Excerpts from a dataset
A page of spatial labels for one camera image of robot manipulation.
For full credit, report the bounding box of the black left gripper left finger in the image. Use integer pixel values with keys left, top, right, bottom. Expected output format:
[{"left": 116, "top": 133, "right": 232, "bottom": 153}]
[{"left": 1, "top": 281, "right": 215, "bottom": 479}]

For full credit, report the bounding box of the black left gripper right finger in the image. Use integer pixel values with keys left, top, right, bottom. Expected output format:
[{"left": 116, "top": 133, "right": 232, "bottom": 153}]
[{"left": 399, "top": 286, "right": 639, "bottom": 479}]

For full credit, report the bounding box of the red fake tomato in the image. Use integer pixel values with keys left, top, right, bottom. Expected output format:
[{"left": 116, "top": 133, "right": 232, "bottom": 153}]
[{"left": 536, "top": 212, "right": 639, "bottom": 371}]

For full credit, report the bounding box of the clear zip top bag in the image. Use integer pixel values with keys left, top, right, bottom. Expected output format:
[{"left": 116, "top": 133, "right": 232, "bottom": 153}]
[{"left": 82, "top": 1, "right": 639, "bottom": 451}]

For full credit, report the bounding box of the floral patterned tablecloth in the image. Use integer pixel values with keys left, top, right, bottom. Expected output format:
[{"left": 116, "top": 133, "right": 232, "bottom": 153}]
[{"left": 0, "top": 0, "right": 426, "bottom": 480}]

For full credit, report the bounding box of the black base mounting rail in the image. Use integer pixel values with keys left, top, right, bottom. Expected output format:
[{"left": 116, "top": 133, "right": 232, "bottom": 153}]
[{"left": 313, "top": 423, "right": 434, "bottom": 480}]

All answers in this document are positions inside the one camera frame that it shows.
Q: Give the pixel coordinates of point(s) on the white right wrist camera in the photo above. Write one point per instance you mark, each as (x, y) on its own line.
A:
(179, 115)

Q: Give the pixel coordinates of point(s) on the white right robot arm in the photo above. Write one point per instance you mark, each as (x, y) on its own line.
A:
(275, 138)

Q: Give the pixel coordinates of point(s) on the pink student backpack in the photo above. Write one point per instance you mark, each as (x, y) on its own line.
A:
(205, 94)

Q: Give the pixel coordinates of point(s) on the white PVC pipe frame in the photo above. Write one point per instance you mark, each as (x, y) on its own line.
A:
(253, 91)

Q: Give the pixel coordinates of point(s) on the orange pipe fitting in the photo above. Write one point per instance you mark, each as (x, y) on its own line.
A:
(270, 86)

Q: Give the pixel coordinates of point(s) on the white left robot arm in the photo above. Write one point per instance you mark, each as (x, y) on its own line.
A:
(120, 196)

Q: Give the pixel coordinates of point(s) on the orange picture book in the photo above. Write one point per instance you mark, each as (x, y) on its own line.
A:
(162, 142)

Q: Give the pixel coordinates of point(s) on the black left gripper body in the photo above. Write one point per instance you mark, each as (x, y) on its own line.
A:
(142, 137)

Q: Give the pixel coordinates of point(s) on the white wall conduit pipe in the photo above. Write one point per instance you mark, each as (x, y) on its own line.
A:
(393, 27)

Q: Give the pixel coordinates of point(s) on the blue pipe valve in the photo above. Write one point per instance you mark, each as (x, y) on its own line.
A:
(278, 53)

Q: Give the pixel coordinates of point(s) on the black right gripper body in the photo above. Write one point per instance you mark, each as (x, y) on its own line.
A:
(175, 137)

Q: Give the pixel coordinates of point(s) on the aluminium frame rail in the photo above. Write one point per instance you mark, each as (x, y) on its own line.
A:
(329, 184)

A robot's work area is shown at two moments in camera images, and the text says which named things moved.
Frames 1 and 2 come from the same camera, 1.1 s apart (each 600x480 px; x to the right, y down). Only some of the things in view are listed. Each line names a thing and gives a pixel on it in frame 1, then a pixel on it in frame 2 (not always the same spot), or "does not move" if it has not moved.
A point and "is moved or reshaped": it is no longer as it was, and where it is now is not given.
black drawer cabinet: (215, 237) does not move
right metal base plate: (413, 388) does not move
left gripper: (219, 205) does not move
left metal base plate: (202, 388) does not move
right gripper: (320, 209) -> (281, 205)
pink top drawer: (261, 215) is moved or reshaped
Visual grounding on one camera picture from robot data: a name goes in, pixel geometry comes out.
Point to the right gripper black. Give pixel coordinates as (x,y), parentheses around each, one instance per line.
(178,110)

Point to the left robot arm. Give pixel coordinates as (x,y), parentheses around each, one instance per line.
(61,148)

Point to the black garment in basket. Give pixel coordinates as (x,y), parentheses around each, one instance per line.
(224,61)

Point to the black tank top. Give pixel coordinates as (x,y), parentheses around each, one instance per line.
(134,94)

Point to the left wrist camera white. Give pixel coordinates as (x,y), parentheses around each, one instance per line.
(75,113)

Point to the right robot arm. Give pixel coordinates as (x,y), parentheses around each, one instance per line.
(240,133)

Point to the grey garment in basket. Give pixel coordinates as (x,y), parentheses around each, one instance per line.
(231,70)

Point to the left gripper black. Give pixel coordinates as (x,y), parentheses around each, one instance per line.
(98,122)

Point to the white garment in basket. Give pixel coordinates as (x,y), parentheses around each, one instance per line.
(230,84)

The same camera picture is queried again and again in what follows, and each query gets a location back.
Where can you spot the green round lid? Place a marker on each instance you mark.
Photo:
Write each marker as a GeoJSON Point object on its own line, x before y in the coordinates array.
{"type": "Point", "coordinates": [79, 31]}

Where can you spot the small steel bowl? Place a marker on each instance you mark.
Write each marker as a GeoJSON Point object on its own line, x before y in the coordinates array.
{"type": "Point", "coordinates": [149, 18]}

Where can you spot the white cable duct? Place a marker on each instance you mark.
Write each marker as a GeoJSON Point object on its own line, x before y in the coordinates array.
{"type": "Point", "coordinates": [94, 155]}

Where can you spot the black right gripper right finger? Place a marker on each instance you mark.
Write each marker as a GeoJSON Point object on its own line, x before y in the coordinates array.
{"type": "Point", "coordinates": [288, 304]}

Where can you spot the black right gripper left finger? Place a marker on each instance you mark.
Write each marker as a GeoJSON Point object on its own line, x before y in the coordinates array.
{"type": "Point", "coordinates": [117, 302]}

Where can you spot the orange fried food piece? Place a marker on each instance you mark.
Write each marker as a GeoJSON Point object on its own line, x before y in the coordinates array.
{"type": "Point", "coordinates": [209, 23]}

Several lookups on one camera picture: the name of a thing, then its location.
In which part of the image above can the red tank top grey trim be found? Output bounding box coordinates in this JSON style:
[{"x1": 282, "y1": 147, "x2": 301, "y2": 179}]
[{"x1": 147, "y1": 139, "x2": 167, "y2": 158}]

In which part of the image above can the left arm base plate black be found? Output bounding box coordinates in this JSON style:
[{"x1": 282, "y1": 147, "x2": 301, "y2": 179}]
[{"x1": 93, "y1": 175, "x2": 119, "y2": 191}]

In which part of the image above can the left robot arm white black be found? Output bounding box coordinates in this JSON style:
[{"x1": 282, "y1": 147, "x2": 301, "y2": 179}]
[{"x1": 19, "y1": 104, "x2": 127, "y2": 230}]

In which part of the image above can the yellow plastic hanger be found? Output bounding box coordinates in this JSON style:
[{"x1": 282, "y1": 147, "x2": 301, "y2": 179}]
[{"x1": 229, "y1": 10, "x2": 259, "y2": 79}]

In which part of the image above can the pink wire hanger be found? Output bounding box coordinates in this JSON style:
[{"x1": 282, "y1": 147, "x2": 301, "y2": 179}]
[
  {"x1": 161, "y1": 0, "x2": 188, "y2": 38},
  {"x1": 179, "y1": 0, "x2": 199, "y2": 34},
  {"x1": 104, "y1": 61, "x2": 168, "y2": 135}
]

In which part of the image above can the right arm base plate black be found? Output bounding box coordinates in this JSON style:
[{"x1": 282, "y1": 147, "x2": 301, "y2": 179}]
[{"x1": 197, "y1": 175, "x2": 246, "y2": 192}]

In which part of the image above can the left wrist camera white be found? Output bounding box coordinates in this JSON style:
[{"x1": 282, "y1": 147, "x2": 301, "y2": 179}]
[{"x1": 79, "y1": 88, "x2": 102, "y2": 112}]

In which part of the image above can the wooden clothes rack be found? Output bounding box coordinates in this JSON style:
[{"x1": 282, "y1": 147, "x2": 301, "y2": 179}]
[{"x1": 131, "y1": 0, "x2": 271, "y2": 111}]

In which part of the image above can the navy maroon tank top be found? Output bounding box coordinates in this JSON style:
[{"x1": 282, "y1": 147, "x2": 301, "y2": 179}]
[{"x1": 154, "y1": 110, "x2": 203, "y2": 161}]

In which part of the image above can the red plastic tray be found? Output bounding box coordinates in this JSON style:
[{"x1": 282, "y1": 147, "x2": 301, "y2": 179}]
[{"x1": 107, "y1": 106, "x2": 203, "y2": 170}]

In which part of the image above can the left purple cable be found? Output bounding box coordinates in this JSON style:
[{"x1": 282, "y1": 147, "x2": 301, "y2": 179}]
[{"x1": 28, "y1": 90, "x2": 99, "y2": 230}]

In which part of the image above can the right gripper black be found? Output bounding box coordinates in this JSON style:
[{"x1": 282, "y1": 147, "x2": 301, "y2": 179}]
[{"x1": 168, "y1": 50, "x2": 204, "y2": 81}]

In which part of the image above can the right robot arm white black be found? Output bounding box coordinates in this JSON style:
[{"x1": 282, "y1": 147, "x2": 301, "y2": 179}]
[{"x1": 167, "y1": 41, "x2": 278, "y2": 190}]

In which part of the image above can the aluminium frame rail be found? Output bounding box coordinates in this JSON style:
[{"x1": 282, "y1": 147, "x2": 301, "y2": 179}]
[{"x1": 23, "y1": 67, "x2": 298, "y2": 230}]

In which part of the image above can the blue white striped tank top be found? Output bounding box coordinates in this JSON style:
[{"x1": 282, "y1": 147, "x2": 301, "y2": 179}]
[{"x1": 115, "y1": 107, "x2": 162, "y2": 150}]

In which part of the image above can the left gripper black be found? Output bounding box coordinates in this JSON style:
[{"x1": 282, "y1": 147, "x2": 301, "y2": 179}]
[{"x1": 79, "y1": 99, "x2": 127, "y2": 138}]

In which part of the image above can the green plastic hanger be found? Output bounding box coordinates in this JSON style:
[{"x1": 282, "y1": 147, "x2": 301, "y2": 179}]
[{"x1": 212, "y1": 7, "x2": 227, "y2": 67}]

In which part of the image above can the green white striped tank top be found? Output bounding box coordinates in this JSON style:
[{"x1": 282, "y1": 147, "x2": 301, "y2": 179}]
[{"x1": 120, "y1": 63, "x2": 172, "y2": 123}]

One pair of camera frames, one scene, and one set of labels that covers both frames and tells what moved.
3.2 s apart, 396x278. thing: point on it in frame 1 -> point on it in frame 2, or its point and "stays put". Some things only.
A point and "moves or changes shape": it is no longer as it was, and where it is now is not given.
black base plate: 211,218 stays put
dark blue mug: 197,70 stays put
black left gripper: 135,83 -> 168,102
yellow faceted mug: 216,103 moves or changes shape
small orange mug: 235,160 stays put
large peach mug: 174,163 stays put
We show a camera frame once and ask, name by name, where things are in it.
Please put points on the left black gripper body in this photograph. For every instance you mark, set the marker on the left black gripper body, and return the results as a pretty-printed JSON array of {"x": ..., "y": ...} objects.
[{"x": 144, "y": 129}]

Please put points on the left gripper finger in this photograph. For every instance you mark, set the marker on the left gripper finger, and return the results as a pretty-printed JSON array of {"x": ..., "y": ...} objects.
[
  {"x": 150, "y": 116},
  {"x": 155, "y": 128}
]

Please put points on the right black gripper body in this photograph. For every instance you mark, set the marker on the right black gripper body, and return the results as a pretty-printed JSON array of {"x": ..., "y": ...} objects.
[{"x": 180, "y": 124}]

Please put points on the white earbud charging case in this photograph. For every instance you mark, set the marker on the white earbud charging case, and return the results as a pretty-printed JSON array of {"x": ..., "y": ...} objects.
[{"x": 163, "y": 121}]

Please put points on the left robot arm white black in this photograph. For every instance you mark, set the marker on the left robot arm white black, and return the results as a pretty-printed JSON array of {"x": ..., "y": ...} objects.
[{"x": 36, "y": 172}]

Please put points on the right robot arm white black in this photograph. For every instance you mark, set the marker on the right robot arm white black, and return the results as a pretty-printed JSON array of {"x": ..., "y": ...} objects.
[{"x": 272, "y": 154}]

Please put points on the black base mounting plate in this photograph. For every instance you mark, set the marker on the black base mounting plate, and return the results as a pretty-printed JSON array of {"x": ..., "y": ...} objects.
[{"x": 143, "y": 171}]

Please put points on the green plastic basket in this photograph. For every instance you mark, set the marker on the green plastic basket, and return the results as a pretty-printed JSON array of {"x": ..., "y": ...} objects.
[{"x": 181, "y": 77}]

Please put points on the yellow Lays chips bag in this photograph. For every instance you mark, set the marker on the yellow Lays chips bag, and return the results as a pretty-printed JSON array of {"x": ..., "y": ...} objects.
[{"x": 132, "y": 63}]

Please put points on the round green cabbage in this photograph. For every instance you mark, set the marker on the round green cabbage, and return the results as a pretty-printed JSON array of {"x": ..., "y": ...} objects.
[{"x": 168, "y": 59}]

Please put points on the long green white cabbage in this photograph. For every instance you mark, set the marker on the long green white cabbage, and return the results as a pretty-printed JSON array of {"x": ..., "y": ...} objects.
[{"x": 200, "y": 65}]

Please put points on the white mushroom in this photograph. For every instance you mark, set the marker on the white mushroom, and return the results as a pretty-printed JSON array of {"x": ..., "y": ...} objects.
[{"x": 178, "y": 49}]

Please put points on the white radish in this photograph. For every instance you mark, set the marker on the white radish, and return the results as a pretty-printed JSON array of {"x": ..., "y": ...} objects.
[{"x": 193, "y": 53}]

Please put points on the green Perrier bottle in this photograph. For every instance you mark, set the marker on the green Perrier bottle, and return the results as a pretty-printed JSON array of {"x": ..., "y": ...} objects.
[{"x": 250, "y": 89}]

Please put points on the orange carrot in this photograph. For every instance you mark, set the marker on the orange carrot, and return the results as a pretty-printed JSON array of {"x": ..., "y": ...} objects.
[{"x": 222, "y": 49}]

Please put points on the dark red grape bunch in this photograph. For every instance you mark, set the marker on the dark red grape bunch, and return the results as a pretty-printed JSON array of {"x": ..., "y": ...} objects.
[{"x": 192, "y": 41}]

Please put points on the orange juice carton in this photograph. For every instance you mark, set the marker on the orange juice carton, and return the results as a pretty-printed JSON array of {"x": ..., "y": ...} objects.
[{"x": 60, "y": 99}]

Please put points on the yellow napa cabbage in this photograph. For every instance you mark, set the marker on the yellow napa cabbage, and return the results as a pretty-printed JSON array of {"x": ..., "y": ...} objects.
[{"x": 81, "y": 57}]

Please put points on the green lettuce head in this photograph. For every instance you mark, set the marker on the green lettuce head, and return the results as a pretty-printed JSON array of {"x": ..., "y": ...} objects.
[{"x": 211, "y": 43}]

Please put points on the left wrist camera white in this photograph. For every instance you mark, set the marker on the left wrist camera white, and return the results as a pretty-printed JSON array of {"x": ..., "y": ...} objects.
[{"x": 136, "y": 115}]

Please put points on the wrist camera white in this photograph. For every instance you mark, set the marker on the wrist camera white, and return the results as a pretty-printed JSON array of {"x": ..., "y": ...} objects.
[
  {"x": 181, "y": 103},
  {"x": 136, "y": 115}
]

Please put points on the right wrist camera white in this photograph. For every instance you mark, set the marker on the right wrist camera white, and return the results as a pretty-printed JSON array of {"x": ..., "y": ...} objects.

_What is being asked_
The lines to copy run from the start of the records above through the line holding "For full credit, report the bounding box of the red"; give them exactly, both ends included, and nothing else.

_Output of the task_
A page of spatial labels for one camera image of robot manipulation.
For full credit, report the bounding box of the black left gripper left finger in the image. Use integer pixel values with keys left, top, right, bottom. Expected output format:
[{"left": 116, "top": 133, "right": 232, "bottom": 153}]
[{"left": 1, "top": 281, "right": 215, "bottom": 479}]

For full credit, report the bounding box of the black left gripper right finger in the image. Use integer pixel values with keys left, top, right, bottom. Expected output format:
[{"left": 116, "top": 133, "right": 232, "bottom": 153}]
[{"left": 399, "top": 286, "right": 639, "bottom": 479}]

For full credit, report the bounding box of the red fake tomato in the image. Use integer pixel values with keys left, top, right, bottom. Expected output format:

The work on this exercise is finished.